Requirement:
Select and reproduce each line of the listing below that bears the string "cabinet".
#### Given records ####
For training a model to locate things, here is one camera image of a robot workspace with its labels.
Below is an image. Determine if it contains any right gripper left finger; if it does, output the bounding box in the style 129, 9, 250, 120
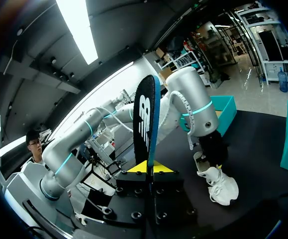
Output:
103, 160, 150, 225

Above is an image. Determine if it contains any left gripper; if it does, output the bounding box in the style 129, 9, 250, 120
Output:
197, 130, 229, 170

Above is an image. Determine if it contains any person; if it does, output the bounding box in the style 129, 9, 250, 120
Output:
21, 129, 47, 170

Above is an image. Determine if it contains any blue and black insole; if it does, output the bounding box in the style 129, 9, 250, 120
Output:
133, 74, 161, 168

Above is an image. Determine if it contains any white lace-up shoe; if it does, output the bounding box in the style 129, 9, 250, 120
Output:
192, 151, 239, 206

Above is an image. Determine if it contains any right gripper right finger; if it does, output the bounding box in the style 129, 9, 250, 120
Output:
152, 160, 198, 225

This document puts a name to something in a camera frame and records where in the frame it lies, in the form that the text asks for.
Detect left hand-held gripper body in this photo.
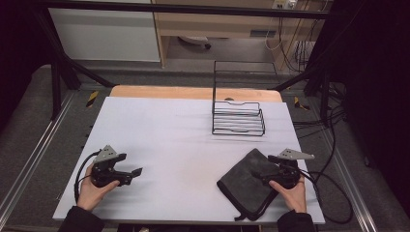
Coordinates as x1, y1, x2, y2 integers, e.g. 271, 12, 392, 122
91, 144, 133, 189

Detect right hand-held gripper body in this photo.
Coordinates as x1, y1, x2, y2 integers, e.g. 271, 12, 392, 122
270, 148, 316, 190

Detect dark grey cloth bag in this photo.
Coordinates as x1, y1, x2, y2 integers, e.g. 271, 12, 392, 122
216, 148, 285, 222

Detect black wire rack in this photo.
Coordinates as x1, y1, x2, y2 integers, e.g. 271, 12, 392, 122
211, 60, 280, 137

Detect person's right hand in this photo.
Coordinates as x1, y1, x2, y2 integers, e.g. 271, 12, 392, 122
269, 175, 308, 214

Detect person's left hand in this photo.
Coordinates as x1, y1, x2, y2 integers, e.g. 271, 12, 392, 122
76, 162, 121, 213

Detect white board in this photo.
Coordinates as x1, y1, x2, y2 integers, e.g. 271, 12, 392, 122
52, 96, 327, 225

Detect yellow black tape strip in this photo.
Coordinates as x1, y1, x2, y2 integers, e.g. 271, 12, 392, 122
292, 96, 311, 111
85, 90, 100, 108

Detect wooden table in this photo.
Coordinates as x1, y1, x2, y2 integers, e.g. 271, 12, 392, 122
109, 84, 283, 103

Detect white cabinet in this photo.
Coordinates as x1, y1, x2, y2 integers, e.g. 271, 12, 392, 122
47, 7, 161, 63

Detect grey chair base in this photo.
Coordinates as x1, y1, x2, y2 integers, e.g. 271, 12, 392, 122
177, 35, 213, 50

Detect light wooden desk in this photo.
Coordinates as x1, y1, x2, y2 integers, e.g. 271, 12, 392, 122
150, 0, 325, 68

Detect white power strip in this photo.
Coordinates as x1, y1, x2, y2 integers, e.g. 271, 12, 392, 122
272, 0, 298, 10

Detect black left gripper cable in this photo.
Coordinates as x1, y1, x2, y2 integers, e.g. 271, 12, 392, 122
73, 149, 103, 205

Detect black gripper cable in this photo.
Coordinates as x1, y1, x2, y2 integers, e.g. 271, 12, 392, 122
299, 169, 354, 225
73, 149, 103, 205

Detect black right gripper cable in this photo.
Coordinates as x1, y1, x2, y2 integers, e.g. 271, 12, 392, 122
299, 169, 354, 225

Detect aluminium rail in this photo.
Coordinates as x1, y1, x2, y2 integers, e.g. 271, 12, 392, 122
321, 128, 379, 232
0, 91, 77, 220

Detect hanging desk cables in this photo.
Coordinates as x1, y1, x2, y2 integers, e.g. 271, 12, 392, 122
264, 0, 330, 73

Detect black metal frame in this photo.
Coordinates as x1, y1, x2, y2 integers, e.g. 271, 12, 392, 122
31, 1, 335, 128

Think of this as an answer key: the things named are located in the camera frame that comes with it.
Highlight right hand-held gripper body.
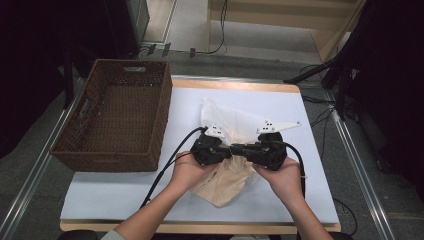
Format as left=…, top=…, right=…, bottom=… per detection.
left=251, top=120, right=303, bottom=172

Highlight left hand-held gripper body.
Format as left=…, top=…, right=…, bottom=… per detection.
left=189, top=124, right=226, bottom=167

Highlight cream cloth garment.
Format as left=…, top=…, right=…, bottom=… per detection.
left=190, top=131, right=262, bottom=208

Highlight white mesh laundry bag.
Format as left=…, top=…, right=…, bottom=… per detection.
left=199, top=97, right=268, bottom=148

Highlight brown wicker basket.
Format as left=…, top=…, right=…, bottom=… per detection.
left=49, top=58, right=173, bottom=173

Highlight person's left hand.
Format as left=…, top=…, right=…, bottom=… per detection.
left=169, top=151, right=218, bottom=196

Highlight person's right hand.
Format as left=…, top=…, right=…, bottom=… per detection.
left=252, top=159, right=303, bottom=205

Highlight black stand legs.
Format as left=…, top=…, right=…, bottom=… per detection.
left=283, top=49, right=355, bottom=122

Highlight person's grey sleeve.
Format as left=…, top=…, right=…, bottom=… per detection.
left=99, top=229, right=126, bottom=240

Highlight light wooden shelf unit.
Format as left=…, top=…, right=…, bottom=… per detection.
left=206, top=0, right=368, bottom=63

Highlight dark cabinet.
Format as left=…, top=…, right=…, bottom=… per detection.
left=103, top=0, right=150, bottom=60

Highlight black curtain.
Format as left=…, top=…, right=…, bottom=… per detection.
left=346, top=0, right=424, bottom=201
left=0, top=0, right=113, bottom=158

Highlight dark rounded object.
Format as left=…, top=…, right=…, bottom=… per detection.
left=56, top=228, right=100, bottom=240

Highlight black floor cables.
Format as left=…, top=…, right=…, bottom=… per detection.
left=300, top=94, right=336, bottom=130

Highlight metal floor rail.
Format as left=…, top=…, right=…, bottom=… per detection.
left=324, top=91, right=398, bottom=240
left=0, top=78, right=85, bottom=240

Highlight thin black hanging cable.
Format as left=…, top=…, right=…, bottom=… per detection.
left=204, top=0, right=230, bottom=55

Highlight black upright post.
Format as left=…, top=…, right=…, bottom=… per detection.
left=62, top=46, right=75, bottom=110

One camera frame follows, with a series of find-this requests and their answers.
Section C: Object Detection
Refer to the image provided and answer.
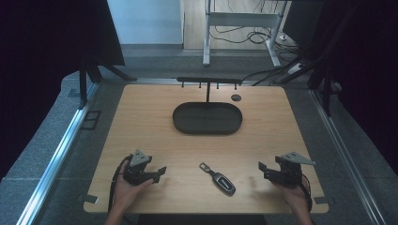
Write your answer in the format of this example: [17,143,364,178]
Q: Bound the black rectangular floor frame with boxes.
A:
[80,110,102,131]

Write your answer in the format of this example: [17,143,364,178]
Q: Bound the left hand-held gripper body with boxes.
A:
[123,149,158,187]

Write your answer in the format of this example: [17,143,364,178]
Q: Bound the black metal stand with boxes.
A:
[275,55,342,117]
[78,57,138,110]

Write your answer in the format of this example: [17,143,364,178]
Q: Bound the person's right hand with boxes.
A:
[271,176,310,214]

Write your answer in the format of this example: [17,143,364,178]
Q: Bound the white power strip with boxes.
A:
[286,63,304,75]

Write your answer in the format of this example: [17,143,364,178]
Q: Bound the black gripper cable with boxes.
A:
[107,154,133,214]
[299,173,314,214]

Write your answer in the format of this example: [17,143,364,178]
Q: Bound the black key rack with tray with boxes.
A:
[172,76,244,136]

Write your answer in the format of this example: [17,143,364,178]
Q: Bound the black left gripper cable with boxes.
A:
[107,154,133,214]

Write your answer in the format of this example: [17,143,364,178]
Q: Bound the person's left hand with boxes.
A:
[113,160,155,214]

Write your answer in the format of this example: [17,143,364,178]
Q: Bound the white metal desk frame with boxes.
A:
[202,0,288,68]

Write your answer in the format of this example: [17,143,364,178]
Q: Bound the black curtain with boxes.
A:
[0,0,126,182]
[283,0,398,176]

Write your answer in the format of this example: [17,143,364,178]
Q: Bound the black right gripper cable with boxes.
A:
[299,173,314,214]

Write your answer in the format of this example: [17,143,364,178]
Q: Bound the black car key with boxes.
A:
[199,162,237,197]

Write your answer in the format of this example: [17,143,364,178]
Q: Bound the black floor cables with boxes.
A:
[208,0,314,87]

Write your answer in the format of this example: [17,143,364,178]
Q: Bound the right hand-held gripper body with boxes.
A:
[266,151,316,189]

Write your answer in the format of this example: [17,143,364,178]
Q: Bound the aluminium rail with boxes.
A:
[308,88,389,225]
[16,82,100,225]

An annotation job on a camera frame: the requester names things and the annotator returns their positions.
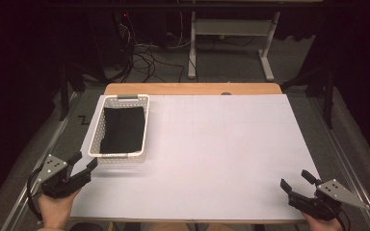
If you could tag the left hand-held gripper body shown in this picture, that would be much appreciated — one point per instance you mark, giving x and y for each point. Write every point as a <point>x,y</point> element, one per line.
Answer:
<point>61,186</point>

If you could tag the white plastic basket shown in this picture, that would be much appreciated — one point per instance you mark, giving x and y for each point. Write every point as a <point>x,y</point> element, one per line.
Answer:
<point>102,125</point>

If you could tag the black stand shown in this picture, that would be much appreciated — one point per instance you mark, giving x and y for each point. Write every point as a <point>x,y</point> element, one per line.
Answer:
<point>65,93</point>
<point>327,96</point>

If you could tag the metal floor rail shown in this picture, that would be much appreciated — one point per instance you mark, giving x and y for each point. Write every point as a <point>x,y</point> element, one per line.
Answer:
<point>25,189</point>
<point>347,163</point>

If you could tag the person's left hand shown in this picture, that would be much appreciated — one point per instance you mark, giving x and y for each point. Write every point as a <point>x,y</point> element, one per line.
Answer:
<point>56,211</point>

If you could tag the white desk frame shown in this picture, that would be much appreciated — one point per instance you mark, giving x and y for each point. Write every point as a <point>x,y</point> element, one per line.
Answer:
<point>231,27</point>

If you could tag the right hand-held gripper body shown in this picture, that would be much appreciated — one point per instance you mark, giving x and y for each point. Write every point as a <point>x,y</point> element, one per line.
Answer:
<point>324,200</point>

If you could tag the white board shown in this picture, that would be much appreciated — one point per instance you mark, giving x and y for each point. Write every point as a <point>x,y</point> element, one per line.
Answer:
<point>224,150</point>

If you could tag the black cloth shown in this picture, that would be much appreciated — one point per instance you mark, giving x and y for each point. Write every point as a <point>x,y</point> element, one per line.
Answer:
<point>123,130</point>

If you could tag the person's right hand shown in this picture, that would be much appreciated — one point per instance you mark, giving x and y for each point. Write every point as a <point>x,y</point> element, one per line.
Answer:
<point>322,225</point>

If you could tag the wooden table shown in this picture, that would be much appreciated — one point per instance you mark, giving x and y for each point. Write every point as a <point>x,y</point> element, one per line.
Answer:
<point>192,89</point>

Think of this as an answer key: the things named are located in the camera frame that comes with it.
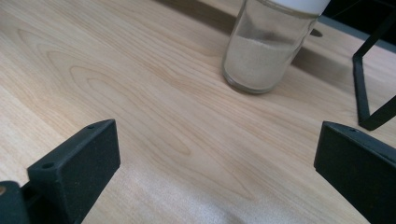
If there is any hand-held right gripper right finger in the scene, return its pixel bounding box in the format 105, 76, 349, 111
313, 120, 396, 224

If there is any black metal shelf rack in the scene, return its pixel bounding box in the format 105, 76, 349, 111
352, 8, 396, 132

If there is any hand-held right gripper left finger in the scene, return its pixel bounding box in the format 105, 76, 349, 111
21, 119, 121, 224

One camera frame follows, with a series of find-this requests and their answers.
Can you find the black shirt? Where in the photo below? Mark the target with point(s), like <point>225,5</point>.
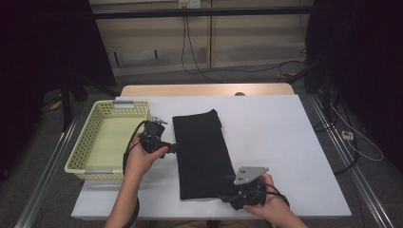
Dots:
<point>199,152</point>

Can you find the white power strip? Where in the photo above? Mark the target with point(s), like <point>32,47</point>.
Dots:
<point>347,135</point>

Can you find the aluminium rail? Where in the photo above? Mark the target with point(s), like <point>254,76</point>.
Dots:
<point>361,180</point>
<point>47,177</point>

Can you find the black stand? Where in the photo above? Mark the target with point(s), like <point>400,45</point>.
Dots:
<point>326,101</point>
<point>66,107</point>

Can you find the pale yellow plastic basket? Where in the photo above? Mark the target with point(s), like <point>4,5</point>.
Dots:
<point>114,142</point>

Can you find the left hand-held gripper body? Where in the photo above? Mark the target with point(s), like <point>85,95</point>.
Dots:
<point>153,133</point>

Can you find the light wooden cabinet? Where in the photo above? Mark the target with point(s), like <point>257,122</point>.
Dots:
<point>253,38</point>

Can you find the black horizontal bar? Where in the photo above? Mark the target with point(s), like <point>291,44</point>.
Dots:
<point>221,12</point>

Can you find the black curtain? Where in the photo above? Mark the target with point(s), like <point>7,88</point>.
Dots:
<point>38,63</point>
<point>364,63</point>

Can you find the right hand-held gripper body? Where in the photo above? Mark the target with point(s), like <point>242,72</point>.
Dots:
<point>248,173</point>

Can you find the person's left hand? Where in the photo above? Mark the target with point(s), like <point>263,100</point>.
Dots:
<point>139,161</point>

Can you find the person's right hand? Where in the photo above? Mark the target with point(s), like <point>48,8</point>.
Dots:
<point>272,205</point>

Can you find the white wall outlet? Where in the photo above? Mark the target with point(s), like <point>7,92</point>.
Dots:
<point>189,3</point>

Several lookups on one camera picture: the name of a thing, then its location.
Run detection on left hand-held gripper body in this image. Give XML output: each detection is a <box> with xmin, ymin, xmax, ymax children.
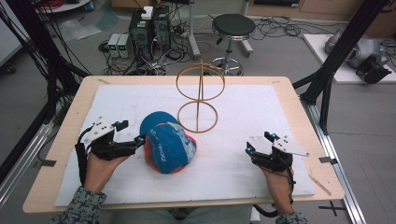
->
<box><xmin>81</xmin><ymin>116</ymin><xmax>138</xmax><ymax>161</ymax></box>

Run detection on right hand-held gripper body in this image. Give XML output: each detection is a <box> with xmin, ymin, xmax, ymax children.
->
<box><xmin>250</xmin><ymin>134</ymin><xmax>311</xmax><ymax>173</ymax></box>

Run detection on blue and orange cap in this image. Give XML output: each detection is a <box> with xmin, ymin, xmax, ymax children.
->
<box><xmin>139</xmin><ymin>110</ymin><xmax>198</xmax><ymax>175</ymax></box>

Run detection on person's left hand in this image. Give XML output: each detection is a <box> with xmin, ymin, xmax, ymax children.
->
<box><xmin>83</xmin><ymin>152</ymin><xmax>130</xmax><ymax>195</ymax></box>

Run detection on person's right hand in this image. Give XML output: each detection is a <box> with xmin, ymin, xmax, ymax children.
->
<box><xmin>261</xmin><ymin>166</ymin><xmax>295</xmax><ymax>216</ymax></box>

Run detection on white table mat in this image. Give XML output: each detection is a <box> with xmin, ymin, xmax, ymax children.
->
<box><xmin>54</xmin><ymin>83</ymin><xmax>317</xmax><ymax>208</ymax></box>

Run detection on black tape piece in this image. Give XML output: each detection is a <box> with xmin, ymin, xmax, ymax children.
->
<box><xmin>318</xmin><ymin>156</ymin><xmax>339</xmax><ymax>166</ymax></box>
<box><xmin>33</xmin><ymin>159</ymin><xmax>58</xmax><ymax>169</ymax></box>

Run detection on tan tape strip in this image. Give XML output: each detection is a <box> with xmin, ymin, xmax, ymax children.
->
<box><xmin>307</xmin><ymin>174</ymin><xmax>332</xmax><ymax>197</ymax></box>

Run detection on grey power supply unit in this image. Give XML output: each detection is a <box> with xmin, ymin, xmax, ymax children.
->
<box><xmin>117</xmin><ymin>34</ymin><xmax>132</xmax><ymax>60</ymax></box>
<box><xmin>106</xmin><ymin>33</ymin><xmax>121</xmax><ymax>59</ymax></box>

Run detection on person's legs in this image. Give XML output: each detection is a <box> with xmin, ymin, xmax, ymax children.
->
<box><xmin>106</xmin><ymin>204</ymin><xmax>254</xmax><ymax>224</ymax></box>

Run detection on black computer tower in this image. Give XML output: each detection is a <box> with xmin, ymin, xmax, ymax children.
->
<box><xmin>128</xmin><ymin>8</ymin><xmax>154</xmax><ymax>60</ymax></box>
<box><xmin>151</xmin><ymin>5</ymin><xmax>172</xmax><ymax>52</ymax></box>

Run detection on grey metal desk leg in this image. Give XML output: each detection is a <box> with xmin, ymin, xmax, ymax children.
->
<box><xmin>241</xmin><ymin>0</ymin><xmax>255</xmax><ymax>59</ymax></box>
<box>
####
Answer to this exercise:
Detect white cabinet in this photo.
Highlight dark cabinet.
Can you find the light wooden cabinet? Where in the photo above? Mark the target with point(s), like <point>257,122</point>.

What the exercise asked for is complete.